Picture a 30 million-year-old air-conditioning system strong enough to cool the whole world. Capable of adjusting global temperatures, the Earth's southernmost continent, Antarctica, is focused in a new book launched by the Brazilian Ministry of the Environment on April 1, in Brasília. "Antárctica - Bem Comum da Humanidade" was compiled by the Brazilian Antarctic Program (Proantar) and offers simple explanations for many of the mysteries of the Antarctic continent - a true no-man's-land open to international research but protected since 1998 by the Protocol on Environmental Protection to the Antarctic Treaty (the "Madrid Protocol"), which calls it a "natural reserve devoted to peace and science".
The Antarctic continent is a 14-million-square-kilometre (the size of 16 brazils) piece of land, 98% covered in ice, where the Sun never sets and where temperatures have been known to plummet to -89 °C, under winds capable of blowing at 375 km/h.

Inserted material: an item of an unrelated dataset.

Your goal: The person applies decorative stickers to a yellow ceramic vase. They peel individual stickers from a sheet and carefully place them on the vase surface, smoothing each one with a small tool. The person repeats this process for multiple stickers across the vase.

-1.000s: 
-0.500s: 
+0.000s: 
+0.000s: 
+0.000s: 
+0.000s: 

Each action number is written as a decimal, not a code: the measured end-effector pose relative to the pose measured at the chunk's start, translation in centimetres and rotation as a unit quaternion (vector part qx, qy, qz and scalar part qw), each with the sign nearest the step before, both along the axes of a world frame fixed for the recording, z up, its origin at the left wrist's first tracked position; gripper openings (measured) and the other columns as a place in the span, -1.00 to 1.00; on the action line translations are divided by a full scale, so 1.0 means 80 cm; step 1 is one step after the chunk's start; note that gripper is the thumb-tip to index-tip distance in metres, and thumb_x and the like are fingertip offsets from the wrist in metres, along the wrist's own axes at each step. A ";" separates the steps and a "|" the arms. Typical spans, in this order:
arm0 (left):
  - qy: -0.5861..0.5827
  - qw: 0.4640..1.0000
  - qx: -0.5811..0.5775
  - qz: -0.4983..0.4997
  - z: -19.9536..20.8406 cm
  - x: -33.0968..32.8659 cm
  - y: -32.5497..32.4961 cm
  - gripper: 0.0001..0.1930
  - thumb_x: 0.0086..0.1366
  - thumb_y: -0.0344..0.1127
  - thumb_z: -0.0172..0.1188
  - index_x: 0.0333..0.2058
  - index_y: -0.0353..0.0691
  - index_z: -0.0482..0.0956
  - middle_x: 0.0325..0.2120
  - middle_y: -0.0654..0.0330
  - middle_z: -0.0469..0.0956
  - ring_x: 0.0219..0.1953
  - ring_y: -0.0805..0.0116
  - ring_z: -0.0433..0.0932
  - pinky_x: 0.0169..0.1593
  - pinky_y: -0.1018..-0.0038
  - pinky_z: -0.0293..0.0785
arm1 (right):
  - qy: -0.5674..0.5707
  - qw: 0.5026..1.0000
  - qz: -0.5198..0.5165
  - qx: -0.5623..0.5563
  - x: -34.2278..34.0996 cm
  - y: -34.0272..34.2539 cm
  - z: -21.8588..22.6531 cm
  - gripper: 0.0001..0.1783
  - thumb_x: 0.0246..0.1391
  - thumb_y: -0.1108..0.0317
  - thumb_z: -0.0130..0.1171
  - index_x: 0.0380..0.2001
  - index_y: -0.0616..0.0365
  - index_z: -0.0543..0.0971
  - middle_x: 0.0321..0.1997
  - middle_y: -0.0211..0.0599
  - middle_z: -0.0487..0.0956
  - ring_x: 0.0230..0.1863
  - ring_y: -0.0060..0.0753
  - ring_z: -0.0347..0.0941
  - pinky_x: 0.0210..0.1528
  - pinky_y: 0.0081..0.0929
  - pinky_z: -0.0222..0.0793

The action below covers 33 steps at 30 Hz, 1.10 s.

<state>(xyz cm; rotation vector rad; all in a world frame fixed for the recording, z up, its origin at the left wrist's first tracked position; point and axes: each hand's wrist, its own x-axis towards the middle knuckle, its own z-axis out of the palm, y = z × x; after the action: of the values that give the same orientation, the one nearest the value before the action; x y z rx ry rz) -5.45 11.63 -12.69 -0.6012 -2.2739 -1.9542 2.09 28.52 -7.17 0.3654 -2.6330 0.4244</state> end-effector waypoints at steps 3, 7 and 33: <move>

The idea of the book is to share knowledge gathered over more than 50 years of research in Antarctica - half of them also carried out by Brazil in its King George Island station, situated 120 kilometers off the coast of the continent in the Southern Ocean.

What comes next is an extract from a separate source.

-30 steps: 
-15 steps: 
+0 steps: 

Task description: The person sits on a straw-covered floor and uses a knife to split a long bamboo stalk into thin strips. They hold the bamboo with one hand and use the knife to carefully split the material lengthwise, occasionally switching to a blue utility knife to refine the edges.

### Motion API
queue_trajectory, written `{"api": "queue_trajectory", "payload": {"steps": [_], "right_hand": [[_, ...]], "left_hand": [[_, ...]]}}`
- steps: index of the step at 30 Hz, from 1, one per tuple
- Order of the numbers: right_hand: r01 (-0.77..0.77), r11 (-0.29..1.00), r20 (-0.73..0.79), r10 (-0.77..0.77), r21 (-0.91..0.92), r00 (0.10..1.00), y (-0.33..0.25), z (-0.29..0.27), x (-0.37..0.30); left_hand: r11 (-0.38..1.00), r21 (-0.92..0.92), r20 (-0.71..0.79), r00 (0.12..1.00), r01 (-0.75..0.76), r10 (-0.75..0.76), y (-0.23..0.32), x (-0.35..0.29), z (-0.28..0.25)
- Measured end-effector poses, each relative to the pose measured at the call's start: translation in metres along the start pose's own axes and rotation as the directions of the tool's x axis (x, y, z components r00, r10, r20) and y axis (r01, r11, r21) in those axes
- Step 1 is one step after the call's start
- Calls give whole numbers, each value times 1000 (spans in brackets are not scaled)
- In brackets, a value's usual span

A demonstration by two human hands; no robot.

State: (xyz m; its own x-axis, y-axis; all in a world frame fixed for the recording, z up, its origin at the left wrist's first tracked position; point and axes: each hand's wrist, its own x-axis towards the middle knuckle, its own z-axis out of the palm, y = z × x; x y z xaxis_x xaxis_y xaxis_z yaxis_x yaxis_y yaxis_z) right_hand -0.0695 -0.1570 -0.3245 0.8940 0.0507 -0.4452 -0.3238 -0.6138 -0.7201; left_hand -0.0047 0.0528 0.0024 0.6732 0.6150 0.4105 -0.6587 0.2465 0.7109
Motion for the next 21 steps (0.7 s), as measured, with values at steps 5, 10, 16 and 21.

The richness of the book's photographs, alone, are enough to justify it - but simple, objective texts also help bring Antarctica's problems to light, a year after the 2007/2008 International Polar Year. The pictures reveal some of the continent's richnesses: a profusion of land and sea animals and a history of archaelogical, climactic, and biological discoveries, amongst many other unique characteristics. On the other hand, the book explains why the continent is increasingly threatened by global warming and other environmental problems.